Aquilegias — or granny’s bonnets— also carry an aura of wholesomen­ess about them. Certainly, they are one of those plants we grow as much for the way they make us and our gardens feel more tranquil and softly rural as for their prettiness.

All aquilegias are easy to grow, seeding themselves everywhere, and, being a herbaceous perennial, they come back year after year without any attention or horticultu­ral care needed.

They are almost invariably used at this time of year as border plants — often put near the front, where they soon outgrow their position, reaching fully 3ft (90cm) and towering over their neighbours.

Their height is not the result of boisterous growth, but rather the exceptiona­lly elegant and slender stems that carry the flowers. But they are naturally happier in the half shade of woodland edge or shaded grassland, which in normal garden terms translates to the lee of a shrub or the middle of a border.

Common aquilegias are unfussy about soil but perhaps should be used for their ability to grow perfectly happily in poorish conditions and their ability to enliven dry shade. I find in this garden that they are best in a spot that gets sunshine for the first few hours in the morning and then is shaded by thickening foliage for the rest of the day. Direct sunlight and heat stunt its growth and singe the delicate leaves, which is a waste as the leaves stay a good colour throughout the season, turning from a delicate glaucous to gain a violet tinge.

Aquilegia leaves start appearing as disparate loose whirls like rosettes of soft artichokes before spreading into unified, soft scallops in groups of three, from which the flower stems rise above. They have the habit of holding drops of rain after most other plants have shed them, and the combinatio­n of the blue-green leaves tinged with violet and the clear crystals of water is enchanting. When the flowers are finished —around the end of June — cut the stalks off and let the leaves do their stuff without the distractio­n of drying spikes of stem.
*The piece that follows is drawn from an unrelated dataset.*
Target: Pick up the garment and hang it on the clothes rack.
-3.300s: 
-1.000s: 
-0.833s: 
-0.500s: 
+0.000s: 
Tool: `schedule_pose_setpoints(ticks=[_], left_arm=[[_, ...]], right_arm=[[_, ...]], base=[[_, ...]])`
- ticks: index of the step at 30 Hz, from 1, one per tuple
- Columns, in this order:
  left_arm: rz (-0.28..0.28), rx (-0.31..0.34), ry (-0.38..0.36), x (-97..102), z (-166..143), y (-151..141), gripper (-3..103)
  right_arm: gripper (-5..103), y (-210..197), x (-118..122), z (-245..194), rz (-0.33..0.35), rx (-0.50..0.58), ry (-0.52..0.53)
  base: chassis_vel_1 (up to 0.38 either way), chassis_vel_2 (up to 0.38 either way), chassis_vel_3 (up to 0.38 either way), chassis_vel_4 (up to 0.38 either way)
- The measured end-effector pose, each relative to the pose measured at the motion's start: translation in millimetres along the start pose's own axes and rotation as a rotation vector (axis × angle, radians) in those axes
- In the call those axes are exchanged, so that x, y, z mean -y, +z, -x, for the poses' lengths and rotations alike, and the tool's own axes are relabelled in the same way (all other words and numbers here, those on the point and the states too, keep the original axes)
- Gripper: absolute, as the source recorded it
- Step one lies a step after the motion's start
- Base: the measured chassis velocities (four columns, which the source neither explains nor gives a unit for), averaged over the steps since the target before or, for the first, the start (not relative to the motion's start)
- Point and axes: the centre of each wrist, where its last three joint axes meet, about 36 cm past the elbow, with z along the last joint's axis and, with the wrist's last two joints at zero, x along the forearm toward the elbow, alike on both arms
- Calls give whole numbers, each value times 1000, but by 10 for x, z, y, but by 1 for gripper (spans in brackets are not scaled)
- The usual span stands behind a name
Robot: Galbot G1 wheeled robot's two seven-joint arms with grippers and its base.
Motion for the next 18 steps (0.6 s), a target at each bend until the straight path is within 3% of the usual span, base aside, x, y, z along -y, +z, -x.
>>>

I see aquilegias as a semi-wild plant, best enjoyed for their indiscrimi­nate appearance where you least expect them and their ability to produce endless variations by hybridisin­g so freely. But careful selection of named hybrids gives a wide range of colours and it is perfectly possible to use and manipulate them with care and precision.

There are about 70 species, some of which are alpines, such as A. bertolonii and A. scopulorum, which are dwarf varieties that like scree or rock crevices. Most are scentless — A. fragrans is an exception. A. alpina is a true and lovely blue, A. chrysantha has pure yellow flowers, rather less drooping than some, and ‘Yellow Queen’ is a very tall cultivar. A. vulgaris ‘Nivea’ is pure white.

Although aquilegias are herbaceous perennials, during a mild winter the leaves linger until Christmas time, and new growth tentativel­y begins soon afterwards, with seedlings popping up all over the place. Long may they do so.